PROBLEM STATEMENT — Answer with a bare number: the count of lines in the data below that contain the word "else".

Start of GIVEN DATA

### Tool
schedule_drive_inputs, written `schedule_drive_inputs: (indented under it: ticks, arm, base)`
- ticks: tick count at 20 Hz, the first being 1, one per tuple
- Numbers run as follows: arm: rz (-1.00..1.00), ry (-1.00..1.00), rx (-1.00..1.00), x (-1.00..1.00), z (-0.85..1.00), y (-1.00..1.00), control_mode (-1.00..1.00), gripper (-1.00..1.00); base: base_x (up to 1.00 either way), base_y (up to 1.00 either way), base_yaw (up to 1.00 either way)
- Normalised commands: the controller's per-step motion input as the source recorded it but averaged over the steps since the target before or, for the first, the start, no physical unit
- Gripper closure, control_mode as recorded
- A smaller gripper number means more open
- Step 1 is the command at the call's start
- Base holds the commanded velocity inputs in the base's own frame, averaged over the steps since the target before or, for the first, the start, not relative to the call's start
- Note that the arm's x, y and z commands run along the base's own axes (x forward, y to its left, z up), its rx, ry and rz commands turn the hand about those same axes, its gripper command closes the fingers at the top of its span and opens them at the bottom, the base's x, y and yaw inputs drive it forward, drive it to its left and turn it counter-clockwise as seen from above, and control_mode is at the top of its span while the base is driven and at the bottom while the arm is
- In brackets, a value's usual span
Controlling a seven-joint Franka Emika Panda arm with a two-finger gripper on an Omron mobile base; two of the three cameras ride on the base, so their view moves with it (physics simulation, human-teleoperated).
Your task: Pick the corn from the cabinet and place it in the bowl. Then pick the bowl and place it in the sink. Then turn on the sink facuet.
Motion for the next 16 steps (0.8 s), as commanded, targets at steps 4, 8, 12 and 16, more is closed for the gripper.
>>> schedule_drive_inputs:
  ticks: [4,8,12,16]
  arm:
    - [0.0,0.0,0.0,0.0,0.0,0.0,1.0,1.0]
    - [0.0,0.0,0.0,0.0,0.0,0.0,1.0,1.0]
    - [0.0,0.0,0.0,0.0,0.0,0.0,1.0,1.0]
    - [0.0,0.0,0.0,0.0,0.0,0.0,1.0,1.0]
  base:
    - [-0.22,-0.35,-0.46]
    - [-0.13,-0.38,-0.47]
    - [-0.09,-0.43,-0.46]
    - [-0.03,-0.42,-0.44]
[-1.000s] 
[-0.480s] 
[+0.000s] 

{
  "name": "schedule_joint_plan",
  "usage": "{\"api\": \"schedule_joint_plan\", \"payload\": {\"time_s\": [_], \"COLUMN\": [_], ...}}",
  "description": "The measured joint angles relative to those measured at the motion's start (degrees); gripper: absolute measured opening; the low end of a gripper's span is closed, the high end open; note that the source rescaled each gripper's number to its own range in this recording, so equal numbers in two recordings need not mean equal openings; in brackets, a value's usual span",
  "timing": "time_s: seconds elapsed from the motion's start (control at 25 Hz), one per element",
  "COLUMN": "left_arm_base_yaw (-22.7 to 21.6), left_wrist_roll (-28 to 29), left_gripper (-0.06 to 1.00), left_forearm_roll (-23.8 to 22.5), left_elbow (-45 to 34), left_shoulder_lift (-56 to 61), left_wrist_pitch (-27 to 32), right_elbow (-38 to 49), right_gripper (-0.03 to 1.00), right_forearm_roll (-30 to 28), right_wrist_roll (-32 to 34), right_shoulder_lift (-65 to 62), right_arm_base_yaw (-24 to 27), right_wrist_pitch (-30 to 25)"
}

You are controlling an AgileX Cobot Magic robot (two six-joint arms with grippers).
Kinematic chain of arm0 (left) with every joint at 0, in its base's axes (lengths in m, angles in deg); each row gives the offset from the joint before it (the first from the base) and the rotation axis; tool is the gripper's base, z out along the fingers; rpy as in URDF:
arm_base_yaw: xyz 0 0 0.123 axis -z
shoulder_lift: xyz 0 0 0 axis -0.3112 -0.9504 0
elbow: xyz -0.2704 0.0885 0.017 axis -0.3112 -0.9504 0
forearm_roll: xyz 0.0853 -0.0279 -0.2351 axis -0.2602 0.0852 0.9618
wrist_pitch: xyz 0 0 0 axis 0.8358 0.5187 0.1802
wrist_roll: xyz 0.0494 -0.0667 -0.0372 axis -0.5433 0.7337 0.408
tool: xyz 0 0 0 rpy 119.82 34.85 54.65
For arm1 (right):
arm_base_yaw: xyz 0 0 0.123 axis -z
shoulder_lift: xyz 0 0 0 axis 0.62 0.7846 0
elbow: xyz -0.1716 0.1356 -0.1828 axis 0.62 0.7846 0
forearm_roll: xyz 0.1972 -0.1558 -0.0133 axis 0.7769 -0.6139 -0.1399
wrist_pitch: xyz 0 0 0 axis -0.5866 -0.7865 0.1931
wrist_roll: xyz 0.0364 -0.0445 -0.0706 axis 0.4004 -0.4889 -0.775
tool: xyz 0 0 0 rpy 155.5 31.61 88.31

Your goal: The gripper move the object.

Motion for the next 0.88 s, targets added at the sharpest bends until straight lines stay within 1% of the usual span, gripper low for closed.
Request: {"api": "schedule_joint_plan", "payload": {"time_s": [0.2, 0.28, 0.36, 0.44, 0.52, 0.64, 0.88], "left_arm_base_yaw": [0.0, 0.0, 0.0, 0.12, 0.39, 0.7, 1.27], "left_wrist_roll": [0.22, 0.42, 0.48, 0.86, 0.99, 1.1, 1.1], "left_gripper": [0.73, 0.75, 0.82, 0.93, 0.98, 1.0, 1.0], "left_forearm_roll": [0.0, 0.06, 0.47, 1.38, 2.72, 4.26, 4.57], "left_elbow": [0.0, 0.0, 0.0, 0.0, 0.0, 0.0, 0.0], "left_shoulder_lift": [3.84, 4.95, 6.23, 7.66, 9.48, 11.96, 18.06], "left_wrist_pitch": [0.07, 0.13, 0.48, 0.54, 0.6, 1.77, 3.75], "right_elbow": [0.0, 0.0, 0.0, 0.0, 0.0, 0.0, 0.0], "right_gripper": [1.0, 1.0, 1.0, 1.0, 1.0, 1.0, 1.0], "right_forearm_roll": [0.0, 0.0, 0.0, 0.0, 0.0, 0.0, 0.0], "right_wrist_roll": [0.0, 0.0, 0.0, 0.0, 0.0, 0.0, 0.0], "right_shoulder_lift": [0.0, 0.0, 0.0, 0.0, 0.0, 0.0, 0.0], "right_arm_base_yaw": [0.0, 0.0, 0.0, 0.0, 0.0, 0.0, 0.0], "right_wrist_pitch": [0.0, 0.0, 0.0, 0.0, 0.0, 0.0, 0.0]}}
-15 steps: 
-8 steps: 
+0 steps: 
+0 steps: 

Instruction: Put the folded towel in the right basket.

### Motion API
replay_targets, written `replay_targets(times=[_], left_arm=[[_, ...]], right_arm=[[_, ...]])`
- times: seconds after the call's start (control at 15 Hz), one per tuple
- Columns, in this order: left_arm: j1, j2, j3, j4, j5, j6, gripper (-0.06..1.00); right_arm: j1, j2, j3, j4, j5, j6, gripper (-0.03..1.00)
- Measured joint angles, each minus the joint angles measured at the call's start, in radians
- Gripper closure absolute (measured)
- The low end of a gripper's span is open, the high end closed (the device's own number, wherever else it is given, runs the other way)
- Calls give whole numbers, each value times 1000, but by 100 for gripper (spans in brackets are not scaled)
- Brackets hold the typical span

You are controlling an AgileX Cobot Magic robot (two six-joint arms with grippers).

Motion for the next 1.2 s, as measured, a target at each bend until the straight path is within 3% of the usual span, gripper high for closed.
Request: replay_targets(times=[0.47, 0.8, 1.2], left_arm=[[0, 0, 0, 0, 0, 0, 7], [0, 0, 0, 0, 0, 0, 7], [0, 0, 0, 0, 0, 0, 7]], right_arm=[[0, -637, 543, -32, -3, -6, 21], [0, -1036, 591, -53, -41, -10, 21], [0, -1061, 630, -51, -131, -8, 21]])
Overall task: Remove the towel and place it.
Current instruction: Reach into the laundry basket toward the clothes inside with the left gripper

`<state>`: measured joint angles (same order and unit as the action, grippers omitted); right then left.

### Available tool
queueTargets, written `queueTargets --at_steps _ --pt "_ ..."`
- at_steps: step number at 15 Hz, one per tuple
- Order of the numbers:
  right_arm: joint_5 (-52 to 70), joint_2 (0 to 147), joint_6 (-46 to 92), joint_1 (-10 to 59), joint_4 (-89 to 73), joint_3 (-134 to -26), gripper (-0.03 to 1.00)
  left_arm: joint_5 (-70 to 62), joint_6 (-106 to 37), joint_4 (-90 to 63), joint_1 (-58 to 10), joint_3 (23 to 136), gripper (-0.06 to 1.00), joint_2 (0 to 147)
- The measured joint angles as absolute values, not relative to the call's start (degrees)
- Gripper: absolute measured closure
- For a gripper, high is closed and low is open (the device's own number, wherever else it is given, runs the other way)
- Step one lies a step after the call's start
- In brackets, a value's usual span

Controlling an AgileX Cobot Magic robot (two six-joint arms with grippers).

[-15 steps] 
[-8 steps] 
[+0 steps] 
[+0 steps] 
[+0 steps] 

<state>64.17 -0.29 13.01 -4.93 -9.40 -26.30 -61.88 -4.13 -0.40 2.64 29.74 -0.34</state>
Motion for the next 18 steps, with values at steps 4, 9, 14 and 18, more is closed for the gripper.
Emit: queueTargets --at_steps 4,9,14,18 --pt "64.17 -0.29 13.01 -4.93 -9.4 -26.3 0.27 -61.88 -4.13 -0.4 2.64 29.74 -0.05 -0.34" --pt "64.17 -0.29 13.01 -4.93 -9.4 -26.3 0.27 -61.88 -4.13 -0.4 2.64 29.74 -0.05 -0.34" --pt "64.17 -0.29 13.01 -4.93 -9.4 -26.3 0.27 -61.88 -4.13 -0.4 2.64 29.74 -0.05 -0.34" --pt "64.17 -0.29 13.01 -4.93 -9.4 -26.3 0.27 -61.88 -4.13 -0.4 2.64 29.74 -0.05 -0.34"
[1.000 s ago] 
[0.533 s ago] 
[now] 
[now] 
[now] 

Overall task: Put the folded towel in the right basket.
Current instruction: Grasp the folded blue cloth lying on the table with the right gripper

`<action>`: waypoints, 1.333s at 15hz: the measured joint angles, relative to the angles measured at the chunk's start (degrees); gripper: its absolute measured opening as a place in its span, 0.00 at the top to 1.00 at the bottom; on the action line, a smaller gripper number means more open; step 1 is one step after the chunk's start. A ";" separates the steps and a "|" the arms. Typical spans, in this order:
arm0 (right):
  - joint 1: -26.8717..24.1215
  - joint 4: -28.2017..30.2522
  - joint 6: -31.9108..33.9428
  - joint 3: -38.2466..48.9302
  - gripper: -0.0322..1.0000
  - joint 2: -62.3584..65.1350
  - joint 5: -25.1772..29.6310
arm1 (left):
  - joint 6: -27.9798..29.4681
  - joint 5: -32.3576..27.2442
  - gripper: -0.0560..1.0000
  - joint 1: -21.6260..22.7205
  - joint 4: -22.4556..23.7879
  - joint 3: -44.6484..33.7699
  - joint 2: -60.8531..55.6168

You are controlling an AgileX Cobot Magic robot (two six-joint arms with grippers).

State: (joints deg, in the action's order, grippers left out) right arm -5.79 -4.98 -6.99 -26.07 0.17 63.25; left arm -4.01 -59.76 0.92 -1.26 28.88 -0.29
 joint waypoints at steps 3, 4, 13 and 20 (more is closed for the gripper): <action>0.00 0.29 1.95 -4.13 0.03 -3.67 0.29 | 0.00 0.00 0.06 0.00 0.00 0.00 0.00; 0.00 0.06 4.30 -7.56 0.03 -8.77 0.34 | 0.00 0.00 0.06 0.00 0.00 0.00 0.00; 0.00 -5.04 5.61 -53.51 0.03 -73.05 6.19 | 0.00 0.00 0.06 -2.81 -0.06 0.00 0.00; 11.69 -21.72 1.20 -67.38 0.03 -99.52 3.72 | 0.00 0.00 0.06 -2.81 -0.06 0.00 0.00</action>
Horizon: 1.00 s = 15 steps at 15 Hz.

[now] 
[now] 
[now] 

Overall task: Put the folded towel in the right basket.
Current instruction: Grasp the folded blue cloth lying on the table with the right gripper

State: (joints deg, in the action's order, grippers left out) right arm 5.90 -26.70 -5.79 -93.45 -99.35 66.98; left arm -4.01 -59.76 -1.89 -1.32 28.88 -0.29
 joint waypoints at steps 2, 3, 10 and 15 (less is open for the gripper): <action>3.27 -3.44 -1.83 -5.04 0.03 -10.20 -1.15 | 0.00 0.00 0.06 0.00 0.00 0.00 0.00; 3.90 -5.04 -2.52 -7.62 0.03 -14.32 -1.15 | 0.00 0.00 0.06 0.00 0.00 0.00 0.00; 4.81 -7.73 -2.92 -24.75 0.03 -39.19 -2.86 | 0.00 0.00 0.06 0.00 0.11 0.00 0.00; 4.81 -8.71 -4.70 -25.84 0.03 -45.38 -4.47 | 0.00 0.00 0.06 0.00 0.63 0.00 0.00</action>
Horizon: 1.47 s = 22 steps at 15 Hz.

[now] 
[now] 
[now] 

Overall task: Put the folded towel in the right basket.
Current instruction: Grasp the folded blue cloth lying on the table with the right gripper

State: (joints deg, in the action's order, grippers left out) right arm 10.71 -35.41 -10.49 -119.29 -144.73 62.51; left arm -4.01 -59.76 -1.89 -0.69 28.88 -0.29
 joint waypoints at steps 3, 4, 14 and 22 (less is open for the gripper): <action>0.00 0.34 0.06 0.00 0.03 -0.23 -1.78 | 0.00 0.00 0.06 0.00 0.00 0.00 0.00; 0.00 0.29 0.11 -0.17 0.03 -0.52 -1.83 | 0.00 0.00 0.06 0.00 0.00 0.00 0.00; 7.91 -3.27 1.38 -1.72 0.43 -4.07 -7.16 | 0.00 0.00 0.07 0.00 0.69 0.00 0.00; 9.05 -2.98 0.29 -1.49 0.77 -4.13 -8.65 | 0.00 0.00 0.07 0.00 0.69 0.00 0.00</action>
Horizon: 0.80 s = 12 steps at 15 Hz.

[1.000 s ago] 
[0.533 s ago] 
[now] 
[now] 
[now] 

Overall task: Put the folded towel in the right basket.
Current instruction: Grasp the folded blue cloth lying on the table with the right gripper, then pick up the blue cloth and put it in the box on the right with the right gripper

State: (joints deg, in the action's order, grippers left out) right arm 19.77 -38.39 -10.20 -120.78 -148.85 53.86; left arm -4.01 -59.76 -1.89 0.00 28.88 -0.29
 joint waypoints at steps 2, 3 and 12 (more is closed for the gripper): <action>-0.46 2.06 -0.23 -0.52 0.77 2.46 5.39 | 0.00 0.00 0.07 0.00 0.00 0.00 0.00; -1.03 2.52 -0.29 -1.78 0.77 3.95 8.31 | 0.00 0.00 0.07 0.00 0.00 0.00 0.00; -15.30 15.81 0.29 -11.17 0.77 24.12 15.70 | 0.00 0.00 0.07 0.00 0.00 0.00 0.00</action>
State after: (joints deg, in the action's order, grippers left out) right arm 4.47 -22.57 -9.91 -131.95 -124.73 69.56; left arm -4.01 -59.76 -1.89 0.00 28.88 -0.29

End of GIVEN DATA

REPLY TO THE EXERCISE — 2